**Your objective**.
Please repeat the records exactly from their first line, finishing at the line containing "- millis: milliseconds" and including it.

**Exercise input**.
+++
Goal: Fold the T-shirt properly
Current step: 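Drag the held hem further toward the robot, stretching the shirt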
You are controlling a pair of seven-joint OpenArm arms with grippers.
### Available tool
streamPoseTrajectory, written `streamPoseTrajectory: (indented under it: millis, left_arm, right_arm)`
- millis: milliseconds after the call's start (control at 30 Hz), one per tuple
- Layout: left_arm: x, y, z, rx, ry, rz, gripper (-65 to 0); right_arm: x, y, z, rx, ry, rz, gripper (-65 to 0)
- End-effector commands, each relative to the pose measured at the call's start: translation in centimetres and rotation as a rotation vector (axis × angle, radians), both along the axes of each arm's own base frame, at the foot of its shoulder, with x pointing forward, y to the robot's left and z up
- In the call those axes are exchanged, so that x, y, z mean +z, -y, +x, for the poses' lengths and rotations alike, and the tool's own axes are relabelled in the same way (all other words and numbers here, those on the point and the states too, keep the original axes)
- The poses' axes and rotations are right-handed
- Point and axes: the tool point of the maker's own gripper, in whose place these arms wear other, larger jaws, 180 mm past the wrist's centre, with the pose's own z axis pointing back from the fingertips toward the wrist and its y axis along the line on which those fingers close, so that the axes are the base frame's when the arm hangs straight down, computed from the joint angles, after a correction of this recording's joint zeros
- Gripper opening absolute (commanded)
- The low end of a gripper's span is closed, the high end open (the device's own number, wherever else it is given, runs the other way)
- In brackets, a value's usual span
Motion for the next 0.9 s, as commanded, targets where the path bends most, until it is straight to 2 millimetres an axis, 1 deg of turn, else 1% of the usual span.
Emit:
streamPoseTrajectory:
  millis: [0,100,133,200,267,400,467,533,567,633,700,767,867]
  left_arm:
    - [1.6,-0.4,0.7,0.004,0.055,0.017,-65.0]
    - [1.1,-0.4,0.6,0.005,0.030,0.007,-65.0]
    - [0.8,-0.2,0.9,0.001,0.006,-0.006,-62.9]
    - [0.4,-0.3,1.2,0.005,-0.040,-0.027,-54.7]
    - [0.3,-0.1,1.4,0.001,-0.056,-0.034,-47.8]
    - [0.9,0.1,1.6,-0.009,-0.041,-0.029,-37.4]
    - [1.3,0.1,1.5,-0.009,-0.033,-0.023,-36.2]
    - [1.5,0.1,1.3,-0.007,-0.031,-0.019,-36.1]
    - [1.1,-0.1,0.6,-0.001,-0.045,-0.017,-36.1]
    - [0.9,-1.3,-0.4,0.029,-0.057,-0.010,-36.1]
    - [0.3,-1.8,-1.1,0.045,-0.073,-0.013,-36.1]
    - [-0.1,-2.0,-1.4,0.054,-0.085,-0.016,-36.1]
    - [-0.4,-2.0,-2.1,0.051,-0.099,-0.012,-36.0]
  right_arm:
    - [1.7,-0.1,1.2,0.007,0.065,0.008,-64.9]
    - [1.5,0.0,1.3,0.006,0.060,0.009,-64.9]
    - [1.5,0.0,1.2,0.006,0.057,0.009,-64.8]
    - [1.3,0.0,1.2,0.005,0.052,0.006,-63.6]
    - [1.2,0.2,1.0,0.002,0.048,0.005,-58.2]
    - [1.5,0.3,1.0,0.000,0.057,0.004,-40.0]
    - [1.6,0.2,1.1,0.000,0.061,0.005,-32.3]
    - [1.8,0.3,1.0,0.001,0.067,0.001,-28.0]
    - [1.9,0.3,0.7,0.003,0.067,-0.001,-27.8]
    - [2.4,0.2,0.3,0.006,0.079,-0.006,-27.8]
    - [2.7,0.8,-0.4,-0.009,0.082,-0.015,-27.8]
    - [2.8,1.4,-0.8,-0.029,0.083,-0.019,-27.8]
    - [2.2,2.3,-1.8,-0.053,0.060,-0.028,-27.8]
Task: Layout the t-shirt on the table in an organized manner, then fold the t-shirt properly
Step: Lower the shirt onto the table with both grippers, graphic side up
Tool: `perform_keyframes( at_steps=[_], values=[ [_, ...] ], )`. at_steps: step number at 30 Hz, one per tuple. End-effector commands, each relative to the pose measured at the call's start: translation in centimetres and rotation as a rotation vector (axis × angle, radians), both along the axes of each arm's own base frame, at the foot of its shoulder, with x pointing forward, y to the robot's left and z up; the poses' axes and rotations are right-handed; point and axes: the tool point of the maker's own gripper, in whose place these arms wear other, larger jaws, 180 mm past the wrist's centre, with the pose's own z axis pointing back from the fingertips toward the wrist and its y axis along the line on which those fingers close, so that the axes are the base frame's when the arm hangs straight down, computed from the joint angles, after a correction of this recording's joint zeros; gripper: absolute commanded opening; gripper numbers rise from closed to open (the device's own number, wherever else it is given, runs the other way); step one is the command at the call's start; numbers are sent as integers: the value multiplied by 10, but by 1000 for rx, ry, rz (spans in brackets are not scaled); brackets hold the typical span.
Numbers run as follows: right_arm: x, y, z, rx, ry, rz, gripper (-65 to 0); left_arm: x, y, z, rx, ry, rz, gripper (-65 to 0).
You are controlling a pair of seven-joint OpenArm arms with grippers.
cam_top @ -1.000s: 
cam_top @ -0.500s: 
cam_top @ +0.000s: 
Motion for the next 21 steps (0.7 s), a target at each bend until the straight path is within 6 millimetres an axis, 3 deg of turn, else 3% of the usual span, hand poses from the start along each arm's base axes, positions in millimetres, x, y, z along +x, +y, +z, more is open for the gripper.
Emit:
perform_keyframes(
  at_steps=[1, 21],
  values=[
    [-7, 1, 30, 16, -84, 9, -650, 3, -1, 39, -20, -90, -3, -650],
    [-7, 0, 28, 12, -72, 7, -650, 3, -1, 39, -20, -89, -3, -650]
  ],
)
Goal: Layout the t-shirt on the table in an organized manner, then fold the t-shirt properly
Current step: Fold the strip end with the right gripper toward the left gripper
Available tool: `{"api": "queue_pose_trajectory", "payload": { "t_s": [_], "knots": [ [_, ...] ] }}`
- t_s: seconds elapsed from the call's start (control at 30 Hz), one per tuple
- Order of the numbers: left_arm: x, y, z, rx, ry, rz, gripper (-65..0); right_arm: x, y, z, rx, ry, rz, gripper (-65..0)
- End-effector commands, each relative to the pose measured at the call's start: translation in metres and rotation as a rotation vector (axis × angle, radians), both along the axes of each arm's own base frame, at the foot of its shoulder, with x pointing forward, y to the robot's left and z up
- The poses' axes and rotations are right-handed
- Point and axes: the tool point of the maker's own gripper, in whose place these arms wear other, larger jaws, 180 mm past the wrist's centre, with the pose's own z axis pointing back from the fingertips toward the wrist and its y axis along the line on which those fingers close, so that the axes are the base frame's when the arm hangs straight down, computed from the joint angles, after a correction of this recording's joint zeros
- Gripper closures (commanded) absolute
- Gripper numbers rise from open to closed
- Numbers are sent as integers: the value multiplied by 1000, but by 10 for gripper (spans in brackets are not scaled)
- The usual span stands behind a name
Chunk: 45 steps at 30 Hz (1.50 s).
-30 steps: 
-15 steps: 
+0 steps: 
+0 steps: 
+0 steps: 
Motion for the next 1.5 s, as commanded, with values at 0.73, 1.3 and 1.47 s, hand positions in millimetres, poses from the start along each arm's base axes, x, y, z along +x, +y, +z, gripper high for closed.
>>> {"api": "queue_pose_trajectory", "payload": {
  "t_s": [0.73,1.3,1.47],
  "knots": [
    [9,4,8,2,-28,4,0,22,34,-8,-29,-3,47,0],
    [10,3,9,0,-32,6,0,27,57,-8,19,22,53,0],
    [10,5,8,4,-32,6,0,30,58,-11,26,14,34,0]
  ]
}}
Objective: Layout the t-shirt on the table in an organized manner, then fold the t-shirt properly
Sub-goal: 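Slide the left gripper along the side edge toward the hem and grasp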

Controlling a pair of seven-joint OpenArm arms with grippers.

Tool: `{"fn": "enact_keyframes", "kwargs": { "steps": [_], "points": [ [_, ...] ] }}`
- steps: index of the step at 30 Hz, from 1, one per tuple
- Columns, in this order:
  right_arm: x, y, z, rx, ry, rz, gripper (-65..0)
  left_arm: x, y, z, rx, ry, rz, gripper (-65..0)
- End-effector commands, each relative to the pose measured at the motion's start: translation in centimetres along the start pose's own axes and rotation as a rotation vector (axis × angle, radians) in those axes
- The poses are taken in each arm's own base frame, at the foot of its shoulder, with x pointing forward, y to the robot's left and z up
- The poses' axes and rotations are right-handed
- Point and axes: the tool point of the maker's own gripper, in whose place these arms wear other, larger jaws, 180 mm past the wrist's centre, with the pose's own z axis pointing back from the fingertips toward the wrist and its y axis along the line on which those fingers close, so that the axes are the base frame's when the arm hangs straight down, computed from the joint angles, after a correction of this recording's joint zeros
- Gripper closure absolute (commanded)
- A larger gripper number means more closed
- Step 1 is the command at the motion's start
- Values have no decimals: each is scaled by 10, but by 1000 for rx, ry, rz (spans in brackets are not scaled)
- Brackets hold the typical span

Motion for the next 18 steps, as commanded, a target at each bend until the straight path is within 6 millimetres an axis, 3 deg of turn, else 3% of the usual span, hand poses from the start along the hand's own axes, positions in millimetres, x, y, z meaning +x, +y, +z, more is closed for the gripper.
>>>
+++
**Output below**.
Goal: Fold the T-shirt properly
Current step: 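Drag the held hem further toward the robot, stretching the shirt
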You are controlling a pair of seven-joint OpenArm arms with grippers.
### Available tool
streamPoseTrajectory, written `streamPoseTrajectory: (indented under it: millis, left_arm, right_arm)`
- millis: milliseconds after the call's start (control at 30 Hz), one per tuple

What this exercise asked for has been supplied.